Creativity for the Mentally Ill: A Book That Changed History
Sometimes you can hear such a statement that in order to create a masterpiece, you must be either a genius or a madman. Tarragon – the hero of the play “Waiting for Godot” by Samuel Becket, said that “we are all born crazy. And some of them remain … “Yes, and where is the line that separates genius from madness? In 1922, a German psychiatrist published a book in which he showed the work of the mentally ill, and this book made a splash among both the psychiatric society and artists.
The fact that some very talented, and even brilliant people suffered from various mental disorders is not news. So, it is known that Gogol suffered from manic-depressive psychosis, and Leo Tolstoy often had bouts of depression that alternated with numerous phobias. Maxim Gorky was prone to vagrancy and pyromania, and some experts insist that Lermontov suffered from a form of schizophrenia that he inherited from his mother.

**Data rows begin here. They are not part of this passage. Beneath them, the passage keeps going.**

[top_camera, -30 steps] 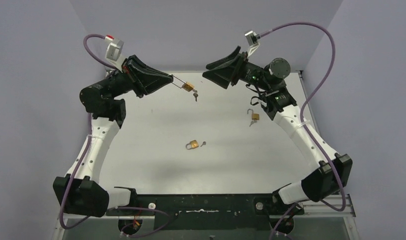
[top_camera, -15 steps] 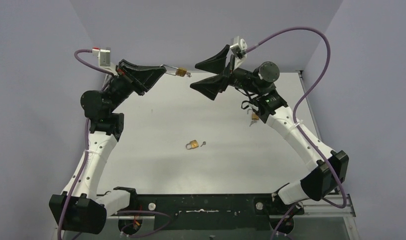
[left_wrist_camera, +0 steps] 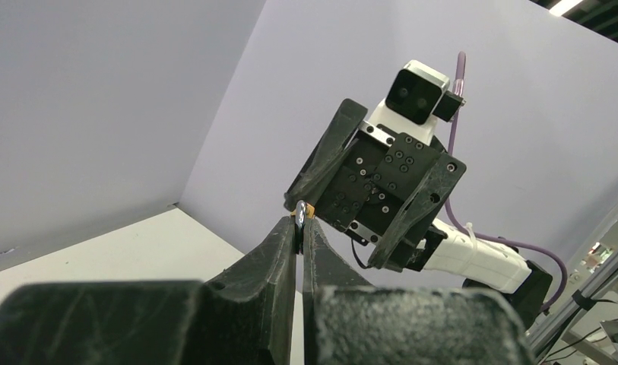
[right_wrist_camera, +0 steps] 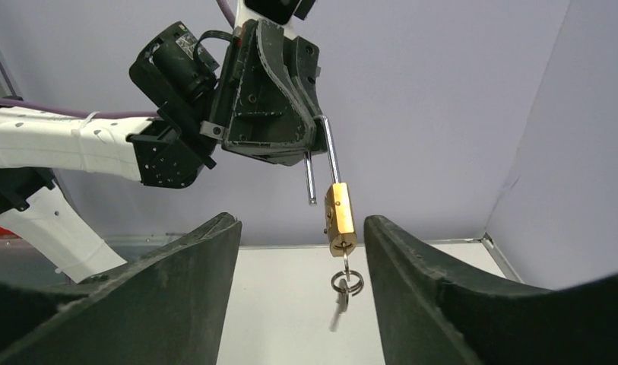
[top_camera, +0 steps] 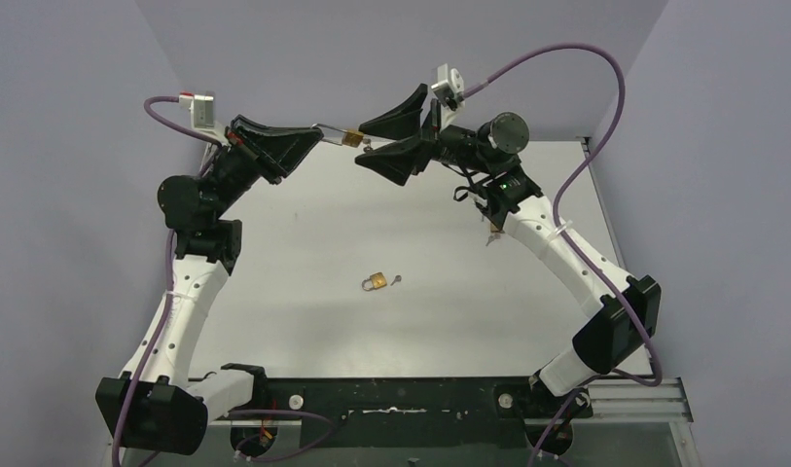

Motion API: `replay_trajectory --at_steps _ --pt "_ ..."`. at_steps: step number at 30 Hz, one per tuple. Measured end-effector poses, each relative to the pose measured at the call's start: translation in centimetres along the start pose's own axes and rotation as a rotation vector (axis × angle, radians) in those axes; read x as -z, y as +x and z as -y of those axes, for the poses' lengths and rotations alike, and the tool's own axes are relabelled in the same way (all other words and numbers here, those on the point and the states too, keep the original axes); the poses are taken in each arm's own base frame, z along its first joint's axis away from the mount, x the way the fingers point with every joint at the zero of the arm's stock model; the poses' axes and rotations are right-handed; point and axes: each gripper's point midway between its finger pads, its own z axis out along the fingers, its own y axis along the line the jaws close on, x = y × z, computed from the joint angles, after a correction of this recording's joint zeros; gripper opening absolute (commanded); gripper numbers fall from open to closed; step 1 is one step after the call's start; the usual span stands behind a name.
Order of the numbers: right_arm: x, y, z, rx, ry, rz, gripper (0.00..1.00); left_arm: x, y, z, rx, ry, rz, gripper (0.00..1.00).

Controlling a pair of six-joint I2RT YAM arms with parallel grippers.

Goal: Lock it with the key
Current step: Lock the lock.

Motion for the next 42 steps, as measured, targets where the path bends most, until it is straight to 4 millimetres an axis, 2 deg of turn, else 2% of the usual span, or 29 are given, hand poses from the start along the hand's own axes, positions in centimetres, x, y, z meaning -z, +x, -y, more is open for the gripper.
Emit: replay_trajectory --at_steps 4,8,12,19,23,30,36,42 --pt "-0.3 -1.2 -0.3 0.02 -0.019 0.015 0.52 -0.1 0.0 -0.1 -0.002 0.003 0.001 0.0" --pt "-0.6 -1.7 -0.4 0.019 -0.034 0.016 0.53 -0.1 0.1 -0.3 0.0 0.002 -0.001 0.0" --pt "-0.7 -1.1 -0.1 -0.002 -0.032 0.004 0.57 -0.1 0.1 -0.3 -0.002 0.006 -0.002 0.0" --pt "-1.0 0.6 1.0 -0.04 -0.02 -0.024 0.57 -0.1 0.1 0.1 -0.006 0.022 -0.005 0.0" --pt "-1.1 0.9 1.2 -0.051 -0.018 -0.031 0.51 -0.1 0.1 0.3 -0.002 0.029 -0.009 0.0" --pt "-1.3 -0.1 0.9 -0.081 -0.034 -0.013 0.35 -0.1 0.1 0.5 0.001 0.035 -0.01 0.0" --pt "-1.6 -1.0 0.7 -0.128 -0.072 -0.001 0.36 -0.1 0.1 0.5 -0.006 0.041 -0.007 0.0" --pt "-1.9 0.0 1.3 -0.21 -0.091 -0.022 0.37 -0.1 0.0 0.5 -0.008 0.041 -0.005 0.0"
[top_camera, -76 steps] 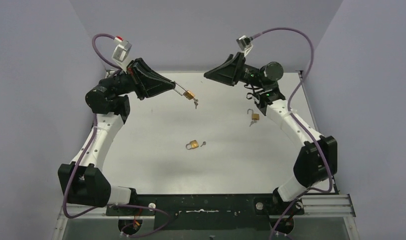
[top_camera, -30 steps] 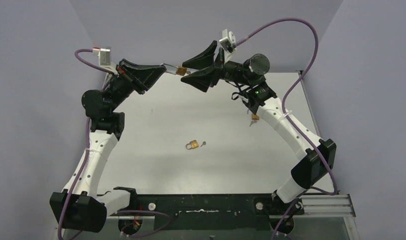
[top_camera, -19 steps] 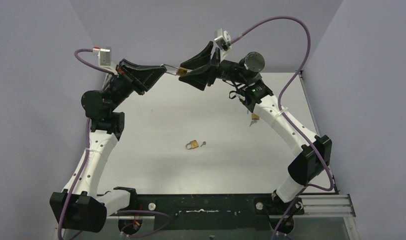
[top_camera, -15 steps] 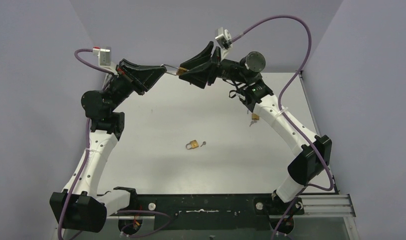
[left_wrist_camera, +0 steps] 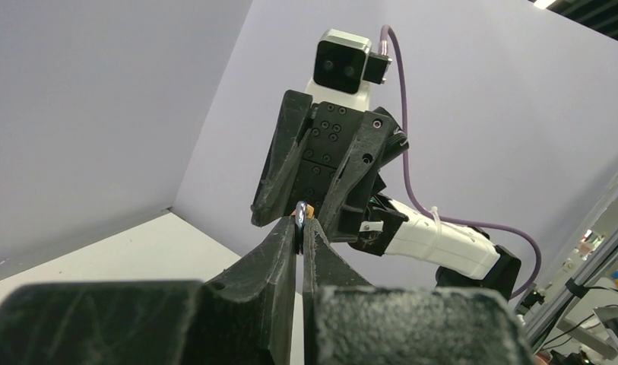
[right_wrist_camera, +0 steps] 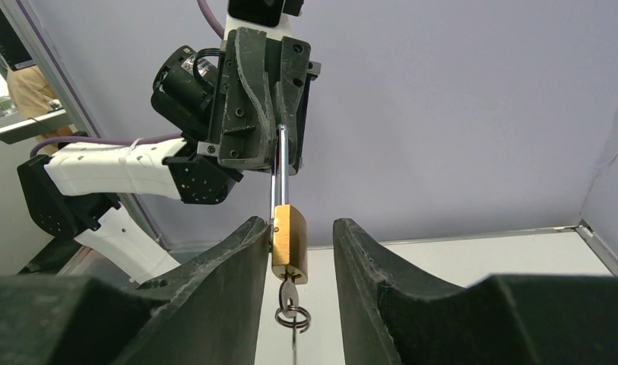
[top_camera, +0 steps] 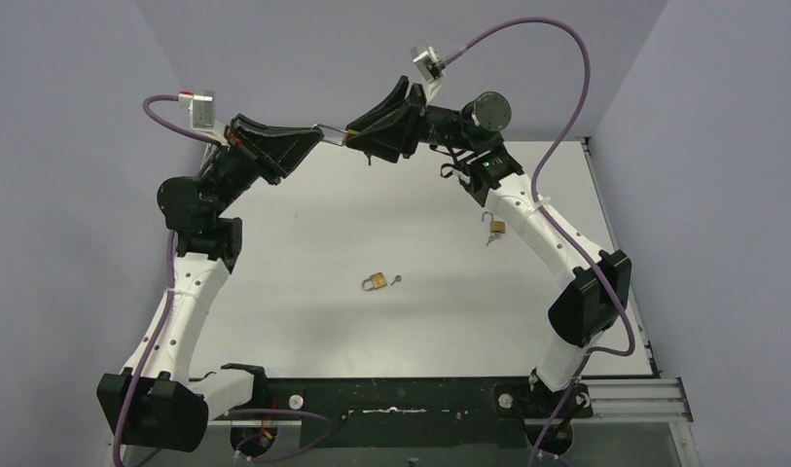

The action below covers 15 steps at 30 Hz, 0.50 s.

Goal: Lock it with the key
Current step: Lock the lock.

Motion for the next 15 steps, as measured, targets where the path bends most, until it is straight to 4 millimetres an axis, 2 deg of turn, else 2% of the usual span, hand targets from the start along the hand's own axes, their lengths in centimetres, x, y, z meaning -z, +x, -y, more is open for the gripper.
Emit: replay_trajectory --at_steps 5,7,9,13,15 --pt "0.0 0.5 0.4 -0.044 -0.005 -0.011 0.37 0.0 -0.1 0.0 -0.005 0.001 0.002 0.0" --pt "0.0 0.5 0.2 -0.056 -0.01 -0.014 0.34 0.0 -0.1 0.1 -0.007 0.003 0.002 0.0" --pt "0.0 0.3 0.1 -0.059 -0.016 -0.014 0.27 0.0 -0.1 0.1 -0.009 0.005 0.003 0.0" --pt "-0.1 -0.3 -0.6 -0.072 -0.039 -0.014 0.0 0.1 -0.3 0.0 -0.015 0.006 0.007 0.0" --pt "-0.1 -0.7 -0.7 -0.093 -0.054 -0.011 0.0 0.0 -0.4 0.2 -0.024 0.013 0.014 0.0"
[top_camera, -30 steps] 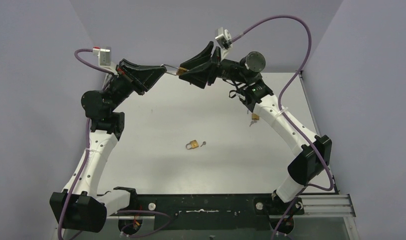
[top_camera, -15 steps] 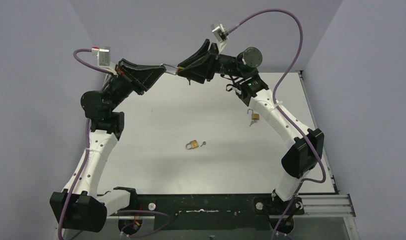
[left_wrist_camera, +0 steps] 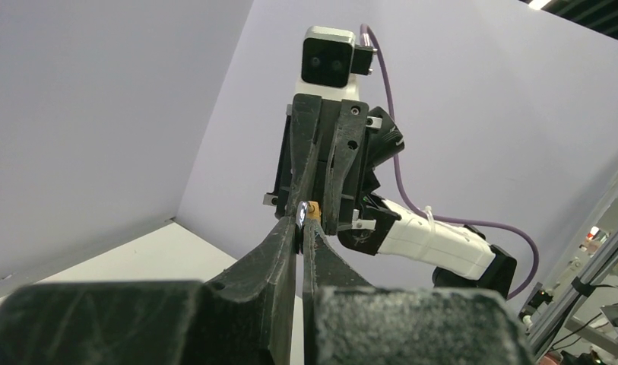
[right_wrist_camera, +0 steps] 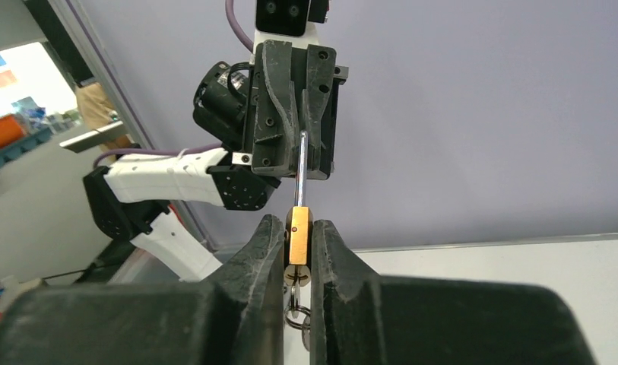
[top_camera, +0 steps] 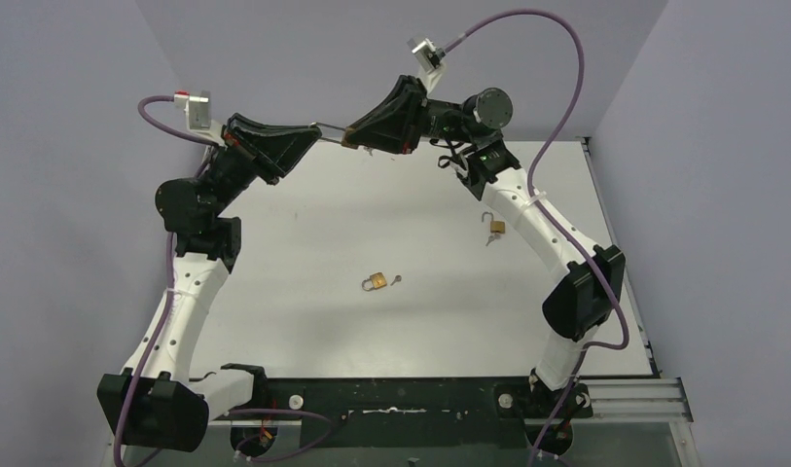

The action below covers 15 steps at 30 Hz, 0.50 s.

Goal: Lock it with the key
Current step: Lock the lock.

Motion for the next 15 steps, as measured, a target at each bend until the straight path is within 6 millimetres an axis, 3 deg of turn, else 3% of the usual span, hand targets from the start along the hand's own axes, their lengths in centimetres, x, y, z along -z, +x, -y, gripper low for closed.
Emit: replay_trajectory --at_steps 8,15 --pt "0.24 0.26 0.53 -0.236 -0.086 0.016 0.0 0.16 0.26 -0.43 -0.026 -0.032 -0.01 0.0" --pt "0.34 -0.1 -0.39 -0.37 -0.142 -0.004 0.0 0.21 0.43 0.2 -0.021 -0.07 -0.002 0.0"
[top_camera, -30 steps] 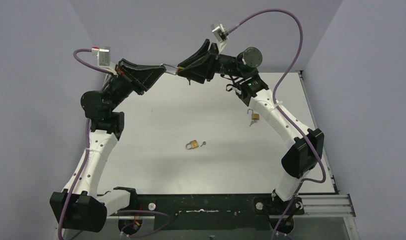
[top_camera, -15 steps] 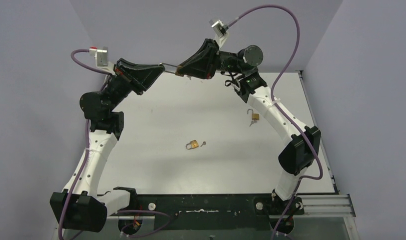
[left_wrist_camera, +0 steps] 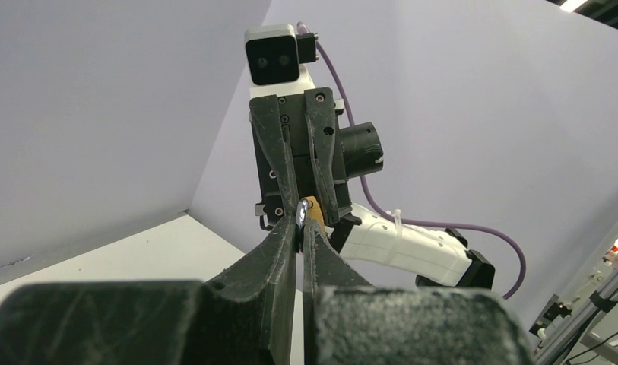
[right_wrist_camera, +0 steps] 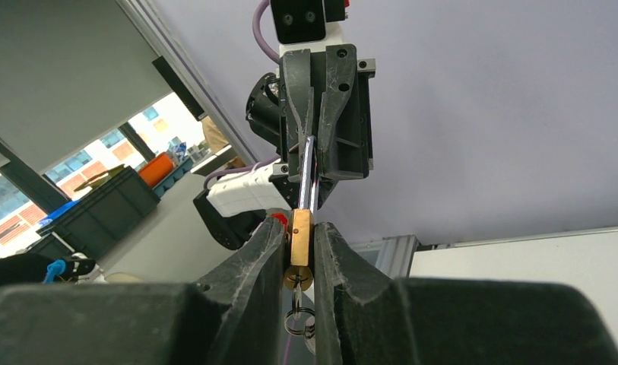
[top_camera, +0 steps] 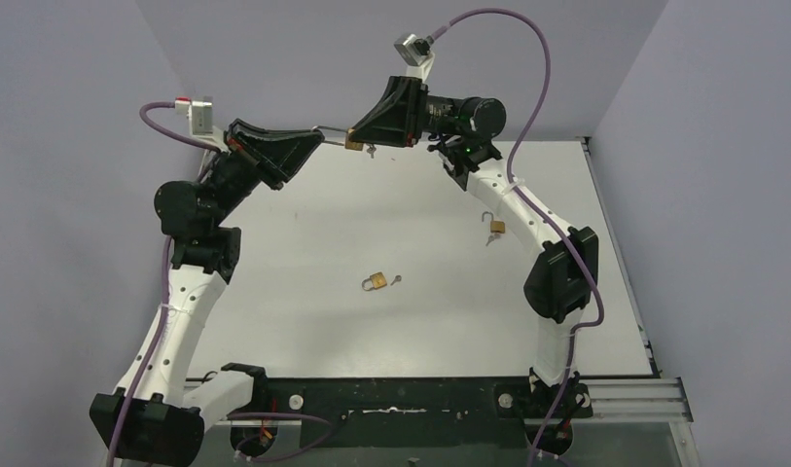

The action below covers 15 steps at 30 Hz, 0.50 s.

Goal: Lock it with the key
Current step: Lock the lock.

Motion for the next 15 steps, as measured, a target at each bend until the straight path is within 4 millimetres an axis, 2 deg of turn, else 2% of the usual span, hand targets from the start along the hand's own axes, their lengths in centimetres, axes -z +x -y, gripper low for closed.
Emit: replay_trajectory --at_steps 7,15 --pt "-0.1 -0.2 -1.1 -0.025 -0.02 -0.014 0.0 -0.3 -0.2 1.1 0.05 0.0 0.031 0.0" --pt "0.2 -0.2 0.0 -0.037 -0.016 -0.012 0.0 -0.5 0.1 0.2 0.1 -0.055 0.041 0.0"
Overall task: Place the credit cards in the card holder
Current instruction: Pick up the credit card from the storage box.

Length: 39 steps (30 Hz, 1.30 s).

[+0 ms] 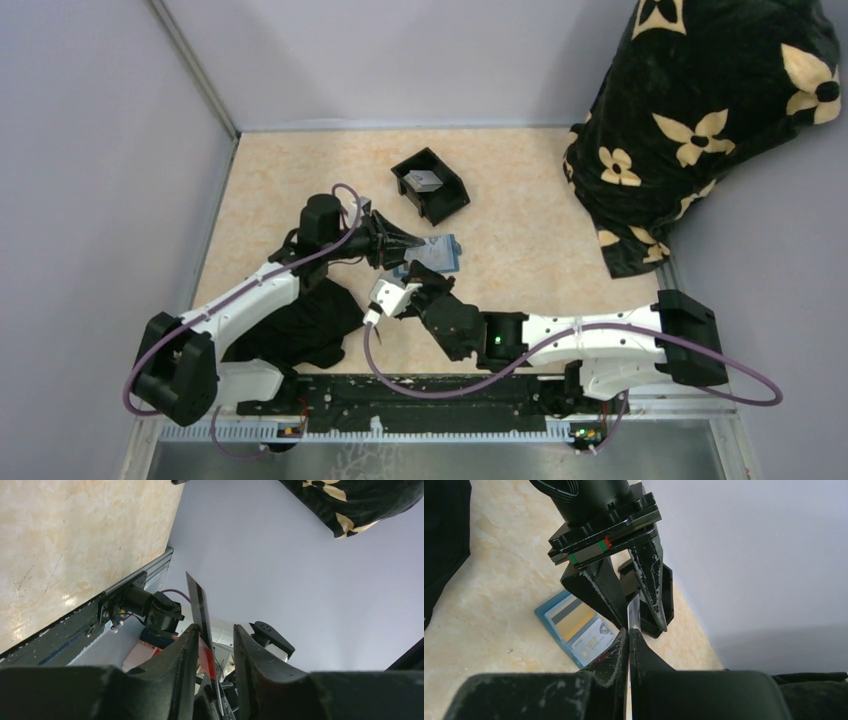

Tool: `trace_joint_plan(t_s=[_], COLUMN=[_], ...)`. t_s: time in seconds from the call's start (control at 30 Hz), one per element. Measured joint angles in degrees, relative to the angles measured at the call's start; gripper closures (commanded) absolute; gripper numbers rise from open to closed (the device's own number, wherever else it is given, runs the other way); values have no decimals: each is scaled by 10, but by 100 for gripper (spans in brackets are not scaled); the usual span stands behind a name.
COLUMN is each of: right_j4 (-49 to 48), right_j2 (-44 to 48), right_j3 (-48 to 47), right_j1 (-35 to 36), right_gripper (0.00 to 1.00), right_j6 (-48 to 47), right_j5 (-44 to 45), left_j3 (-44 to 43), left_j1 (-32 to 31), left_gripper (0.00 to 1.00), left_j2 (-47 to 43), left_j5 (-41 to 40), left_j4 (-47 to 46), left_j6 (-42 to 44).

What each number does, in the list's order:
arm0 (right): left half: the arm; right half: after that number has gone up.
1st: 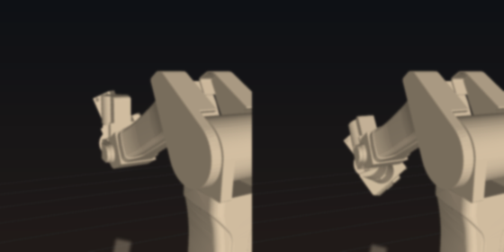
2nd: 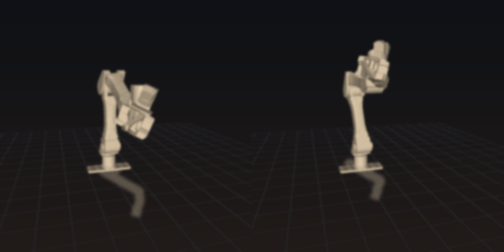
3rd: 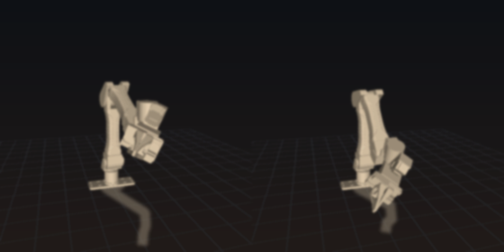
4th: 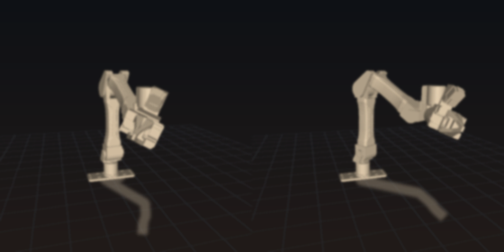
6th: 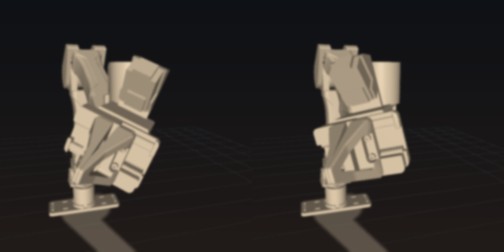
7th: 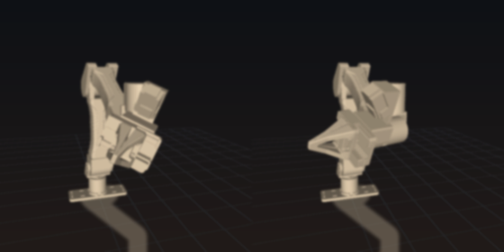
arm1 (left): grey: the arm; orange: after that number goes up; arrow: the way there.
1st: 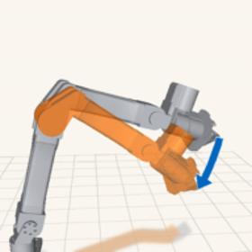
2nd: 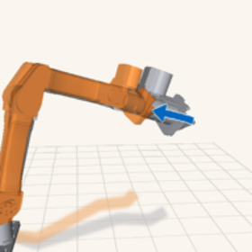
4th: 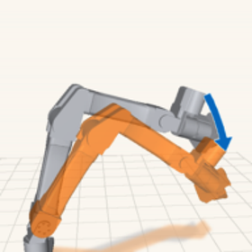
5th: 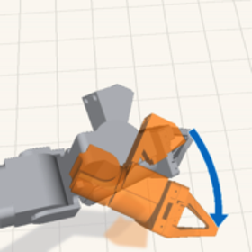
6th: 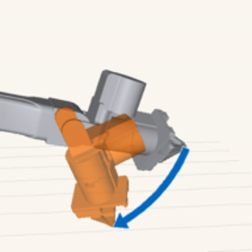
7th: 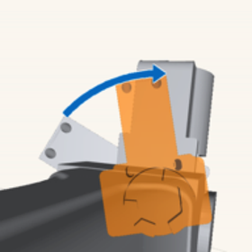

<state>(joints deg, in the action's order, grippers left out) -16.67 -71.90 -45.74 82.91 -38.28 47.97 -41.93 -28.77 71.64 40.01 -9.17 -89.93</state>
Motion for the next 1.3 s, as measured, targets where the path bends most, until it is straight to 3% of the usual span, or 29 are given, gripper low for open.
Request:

Mental suffering – whether they are caused by objective life difficulties or real mental disorders, really somehow affect people’s creativity. And the German psychiatrist Hans Prinzhorn undertook to investigate this influence. This was the first study of its kind. Hans has been working on this study for a long time, and at the time of writing, there were already more than 5,000 works by patients of mental hospitals in his collection. These were both paints and pencil drawings, as well as stucco and carvings.
Most of the patients Hans observed were diagnosed as having schizophrenia. Hans was interested in what drives his patients when they create their work. Whatever the state of mind of a person, his need for creativity puts him on a fundamentally different level of development that distinguishes him from other living beings on the planet. No one except man feels the need to create something that does not exist, and even to copy existing things. Creativity is completely and exclusively peculiar to man. However, the motives that motivate you to create something may vary.
So, in the process, he developed his theses. According to Hans, there are six main impulses that stimulate the appearance of an artistic image: the desire to express oneself, the game, the need to decorate something, the desire to arrange something, the tendency to imitate and the need for symbols. “When we draw scribbles on a piece of paper, or when a child lays colorful pebbles on his mud cake, or when we plant flowers in our gardens, one thing is common for all these completely different types of activities – enriching the outside world with our personal perception elements.”
The book, based on a study by Hans Princeshorn, became at one time very popular. Leading German avant-garde artists such as Paul Klee, Max Ernst and Jean Dubuffet drew attention to her. Later, inspired by the work of Princeshorn, Jean Dubuffet will create the direction of Ar Brut (French Art brut – rough, raw art), which will promote the art of outsiders who reject beauty and harmony.
In 1937, 15 years after the publication of this book, the passions around it were still boiling. In that year, exhibitions were held in many German cities, at which paintings of masters and the mentally ill were exhibited simultaneously. So, next to the canvases of Paul Klee and Wassily Kandinsky, illustrations from the book of Prinzhorn hung. According to the idea of the organizers of the exhibition, this should have been a clear illustration of the difference between the work of a person of the “true genotype” and “degenerative” (“Entartete”), while the work of the mentally ill and the work of avant-garde artists were equated by the organizers of the exhibition and declared pathology.
One way or another, the book of Hans Princeholm was truly revolutionary at the time – it provided an opportunity to look at creativity from a new angle, and also provided the right of speech to those who were deprived of it at that time. When in society it was not accepted to discuss the mentally ill people, and even to some extent a taboo, it was Princoln who managed to break through this dam of silence and let their voices sound again.
In the mid-70s, the Museum of the Creativity of the Mentally Ill was opened in Russia. Today, he is assigned to the Department of Psychiatry and Narcology, and still opens the door for both curious visitors and those who are engaged in the scientific study of the craziness and genius of man. You can see the paintings from this museum in one of our articles.